TASK BRIEF
The required output holds only the lines from the one containing "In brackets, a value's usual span" through the end of the material below, copied exactly, please, with no pictures.

(Beginning of DATASET EXTRACT)

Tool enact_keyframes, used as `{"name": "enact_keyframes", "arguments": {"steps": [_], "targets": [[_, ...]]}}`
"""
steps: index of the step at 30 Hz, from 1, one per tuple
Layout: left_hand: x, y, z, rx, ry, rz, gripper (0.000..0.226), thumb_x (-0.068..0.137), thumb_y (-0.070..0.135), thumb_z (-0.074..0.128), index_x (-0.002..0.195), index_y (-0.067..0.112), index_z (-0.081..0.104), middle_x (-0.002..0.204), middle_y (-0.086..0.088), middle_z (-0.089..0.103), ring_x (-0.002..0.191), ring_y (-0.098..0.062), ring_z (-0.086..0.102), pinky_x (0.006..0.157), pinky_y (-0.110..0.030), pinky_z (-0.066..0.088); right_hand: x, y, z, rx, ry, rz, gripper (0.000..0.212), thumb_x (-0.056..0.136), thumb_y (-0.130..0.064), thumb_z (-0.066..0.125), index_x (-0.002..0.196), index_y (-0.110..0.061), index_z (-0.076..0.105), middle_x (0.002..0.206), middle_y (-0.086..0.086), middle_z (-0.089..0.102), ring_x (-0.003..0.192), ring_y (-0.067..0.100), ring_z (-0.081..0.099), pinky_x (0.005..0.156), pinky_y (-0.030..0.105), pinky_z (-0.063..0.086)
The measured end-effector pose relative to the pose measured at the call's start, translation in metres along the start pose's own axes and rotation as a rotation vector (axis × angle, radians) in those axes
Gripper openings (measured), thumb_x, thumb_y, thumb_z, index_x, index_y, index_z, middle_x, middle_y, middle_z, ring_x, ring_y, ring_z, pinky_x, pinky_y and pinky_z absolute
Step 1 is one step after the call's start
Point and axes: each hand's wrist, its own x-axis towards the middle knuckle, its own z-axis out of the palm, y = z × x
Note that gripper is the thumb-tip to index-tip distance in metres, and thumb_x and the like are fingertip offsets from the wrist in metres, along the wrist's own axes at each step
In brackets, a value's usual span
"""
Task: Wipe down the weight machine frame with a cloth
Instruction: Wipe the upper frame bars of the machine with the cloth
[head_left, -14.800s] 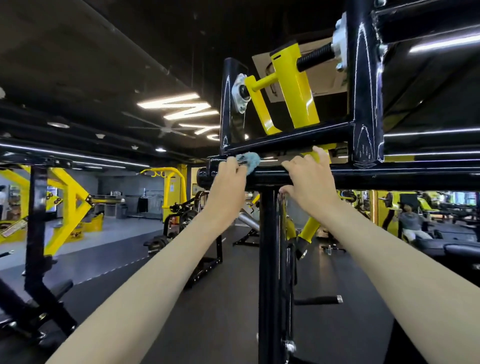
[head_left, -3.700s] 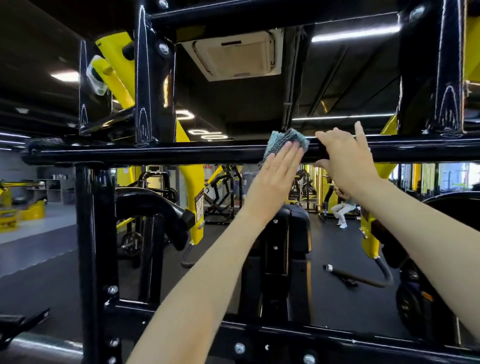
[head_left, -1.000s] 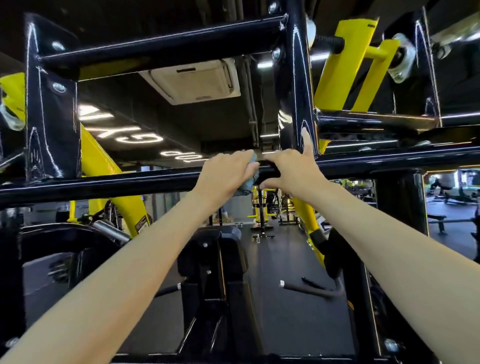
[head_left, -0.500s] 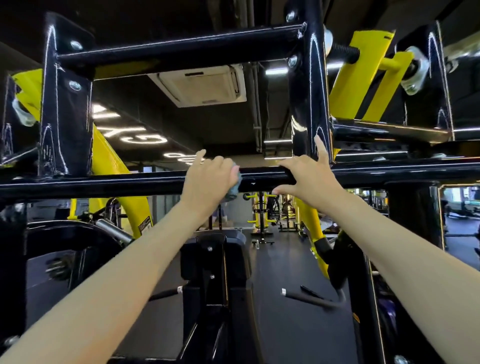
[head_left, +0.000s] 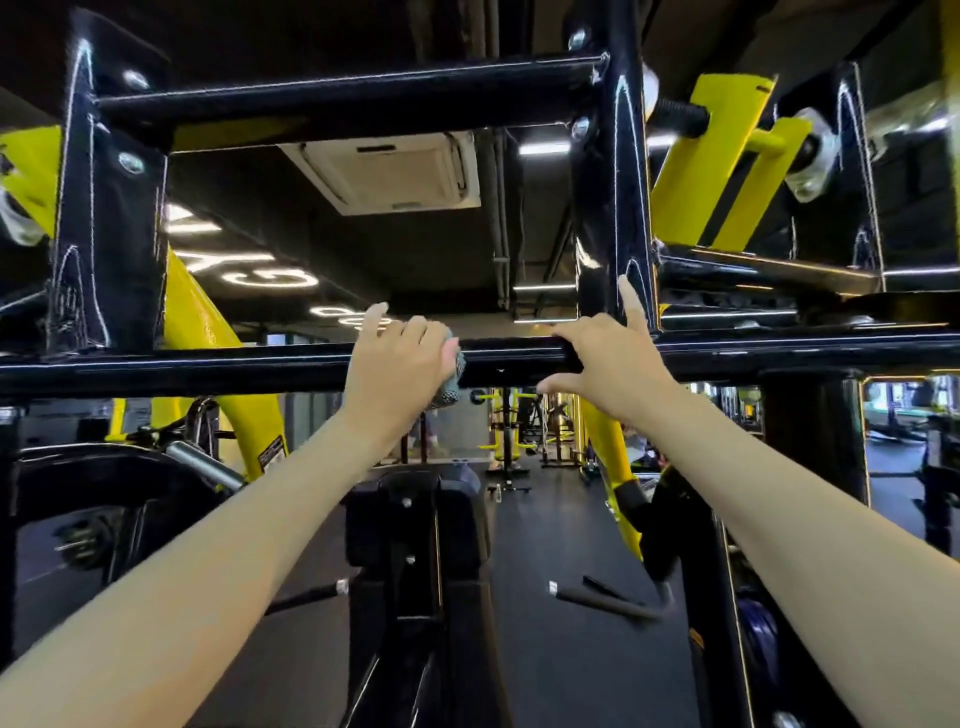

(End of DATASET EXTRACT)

RESPONSE TO THE EXERCISE
In brackets, a value's usual span
"""
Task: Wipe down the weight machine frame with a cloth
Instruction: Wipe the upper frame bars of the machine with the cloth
[head_left, -14.800s] 
[head_left, -3.700s] 
[head_left, -1.000s] 
[head_left, -0.500s] 
[head_left, +0.000s] 

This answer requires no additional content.